On June 20, 1941, military police shot and killed 12 Serb nationalists under the watchful eye of German soldiers at the Boratu stadium near the Morava River in Čačak. This was the first shooting incident after the German occupation of Čačak.
On April 6, 1941, Axis forces invaded Yugoslavia and bombed Belgrade and other cities for three days, killing 17,000 people. Belgrade, the capital of Serbia, was occupied by the Germans on April 13, 1941; on July 7, 1941, Chetnik forces staged a massive uprising against the Germans in the area between Šabac and Užice in Serbia. In the Krupani region of northwestern Serbia, armed resistance broke out in German-occupied Yugoslavia beginning on July 7, 1941.

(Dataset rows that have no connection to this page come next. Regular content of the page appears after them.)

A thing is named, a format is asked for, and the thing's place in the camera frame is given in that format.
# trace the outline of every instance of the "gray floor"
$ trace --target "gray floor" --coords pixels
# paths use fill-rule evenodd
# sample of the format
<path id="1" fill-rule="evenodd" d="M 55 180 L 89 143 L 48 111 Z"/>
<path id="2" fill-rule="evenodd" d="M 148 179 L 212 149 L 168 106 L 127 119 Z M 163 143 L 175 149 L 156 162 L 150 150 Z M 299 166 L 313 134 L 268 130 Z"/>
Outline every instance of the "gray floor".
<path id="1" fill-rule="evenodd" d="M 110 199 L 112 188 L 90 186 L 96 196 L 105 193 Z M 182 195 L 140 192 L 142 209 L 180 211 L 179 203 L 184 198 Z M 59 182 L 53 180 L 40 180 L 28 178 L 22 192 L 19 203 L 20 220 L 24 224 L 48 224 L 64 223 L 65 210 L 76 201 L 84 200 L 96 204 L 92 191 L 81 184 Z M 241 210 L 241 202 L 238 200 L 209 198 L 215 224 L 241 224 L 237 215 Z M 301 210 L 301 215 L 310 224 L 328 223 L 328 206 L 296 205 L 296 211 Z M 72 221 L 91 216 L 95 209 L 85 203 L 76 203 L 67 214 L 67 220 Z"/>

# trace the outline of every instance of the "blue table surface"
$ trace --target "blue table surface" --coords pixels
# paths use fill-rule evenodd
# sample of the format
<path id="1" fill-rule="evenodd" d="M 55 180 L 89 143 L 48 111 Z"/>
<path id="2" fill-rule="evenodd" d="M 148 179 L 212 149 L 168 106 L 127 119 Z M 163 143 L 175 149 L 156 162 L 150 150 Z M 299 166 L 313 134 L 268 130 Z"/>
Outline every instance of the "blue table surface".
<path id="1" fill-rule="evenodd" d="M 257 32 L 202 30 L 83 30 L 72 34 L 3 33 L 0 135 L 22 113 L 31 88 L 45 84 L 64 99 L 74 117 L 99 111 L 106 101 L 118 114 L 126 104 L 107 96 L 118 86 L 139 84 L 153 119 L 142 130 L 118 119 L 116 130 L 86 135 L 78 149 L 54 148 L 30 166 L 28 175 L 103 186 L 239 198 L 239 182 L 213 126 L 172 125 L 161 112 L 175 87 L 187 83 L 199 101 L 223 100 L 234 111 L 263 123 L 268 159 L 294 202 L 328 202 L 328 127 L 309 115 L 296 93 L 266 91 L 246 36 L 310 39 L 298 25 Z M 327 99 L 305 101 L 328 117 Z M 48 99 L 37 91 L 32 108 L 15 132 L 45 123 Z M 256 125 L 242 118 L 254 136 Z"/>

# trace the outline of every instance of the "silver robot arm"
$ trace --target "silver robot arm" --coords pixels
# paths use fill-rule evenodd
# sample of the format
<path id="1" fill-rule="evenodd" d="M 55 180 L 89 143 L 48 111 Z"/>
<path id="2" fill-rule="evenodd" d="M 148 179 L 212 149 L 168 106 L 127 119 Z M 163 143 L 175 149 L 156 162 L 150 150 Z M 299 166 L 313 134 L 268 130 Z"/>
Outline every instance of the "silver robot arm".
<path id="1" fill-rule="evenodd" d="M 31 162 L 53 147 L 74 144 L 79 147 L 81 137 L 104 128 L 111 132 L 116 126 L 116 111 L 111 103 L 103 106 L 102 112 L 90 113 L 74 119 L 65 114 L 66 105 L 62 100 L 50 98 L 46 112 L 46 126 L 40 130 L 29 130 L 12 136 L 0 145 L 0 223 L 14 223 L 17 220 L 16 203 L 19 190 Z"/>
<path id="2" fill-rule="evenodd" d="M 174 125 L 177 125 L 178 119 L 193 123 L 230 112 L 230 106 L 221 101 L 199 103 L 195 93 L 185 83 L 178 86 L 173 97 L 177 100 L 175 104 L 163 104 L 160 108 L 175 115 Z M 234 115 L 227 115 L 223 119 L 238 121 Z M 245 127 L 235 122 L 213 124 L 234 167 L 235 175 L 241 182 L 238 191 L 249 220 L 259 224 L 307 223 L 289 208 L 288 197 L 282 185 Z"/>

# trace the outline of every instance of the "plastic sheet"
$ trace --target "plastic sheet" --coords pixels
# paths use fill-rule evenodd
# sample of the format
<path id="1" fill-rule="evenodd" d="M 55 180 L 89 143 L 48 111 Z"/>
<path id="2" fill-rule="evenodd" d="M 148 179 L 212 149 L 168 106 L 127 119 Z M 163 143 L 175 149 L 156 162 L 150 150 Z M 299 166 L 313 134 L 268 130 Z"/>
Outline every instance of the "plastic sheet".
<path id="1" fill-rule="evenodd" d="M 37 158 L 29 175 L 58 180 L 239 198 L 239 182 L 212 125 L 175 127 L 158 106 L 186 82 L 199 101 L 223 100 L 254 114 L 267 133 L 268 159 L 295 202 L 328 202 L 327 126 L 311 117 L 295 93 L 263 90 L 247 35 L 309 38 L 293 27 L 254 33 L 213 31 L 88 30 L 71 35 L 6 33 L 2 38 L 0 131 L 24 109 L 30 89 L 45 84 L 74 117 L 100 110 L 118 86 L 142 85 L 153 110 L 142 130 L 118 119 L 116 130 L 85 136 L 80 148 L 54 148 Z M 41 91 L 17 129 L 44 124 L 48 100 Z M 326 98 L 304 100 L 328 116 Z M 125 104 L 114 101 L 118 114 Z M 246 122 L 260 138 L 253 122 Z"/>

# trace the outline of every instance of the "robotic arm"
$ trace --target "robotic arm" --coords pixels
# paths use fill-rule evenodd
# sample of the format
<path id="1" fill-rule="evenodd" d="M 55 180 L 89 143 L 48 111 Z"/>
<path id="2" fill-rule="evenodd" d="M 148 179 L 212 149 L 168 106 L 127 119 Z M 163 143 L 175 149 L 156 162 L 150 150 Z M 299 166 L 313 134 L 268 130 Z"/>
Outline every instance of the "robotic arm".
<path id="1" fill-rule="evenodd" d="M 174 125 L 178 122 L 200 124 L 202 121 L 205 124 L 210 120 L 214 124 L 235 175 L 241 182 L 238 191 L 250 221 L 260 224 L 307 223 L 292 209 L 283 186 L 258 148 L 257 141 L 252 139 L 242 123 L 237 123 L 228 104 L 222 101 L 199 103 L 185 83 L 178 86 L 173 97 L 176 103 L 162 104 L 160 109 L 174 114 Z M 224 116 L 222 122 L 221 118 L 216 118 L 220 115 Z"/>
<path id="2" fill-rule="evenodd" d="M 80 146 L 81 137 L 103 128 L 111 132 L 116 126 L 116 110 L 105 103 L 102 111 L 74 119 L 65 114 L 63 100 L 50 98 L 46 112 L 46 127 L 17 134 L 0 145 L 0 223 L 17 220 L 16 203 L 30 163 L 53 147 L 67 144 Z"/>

It was the first of many “free territories” and was called the “Republic of Uzice.” Almost immediately, the Germans suppressed the uprising Chetnik nationalists. German units in the region began to put down the more serious and rapidly expanding uprising by August 27.
On September 16, 1941, the Germans applied a Europe-wide order to kill 50 to 100 enemy hostages for every one German soldier killed. They repressed most in Serbia, ordering the execution of 100 Serbian hostages for each German killed. The Germans waged war on the entire Serbian population, regarding Serbian citizens as the enemy, as acts of insurgency were the origin of communism. The Germans declared Serbia a war zone and villages began to be set on fire. After 10 German soldiers were killed in a joint attack by partisans and Chetniks, the Germans shot 1,700 Serbian hostages on October 20. In the following weeks, thousands more Serbian hostages were executed in retaliation for the Serb rebel attacks.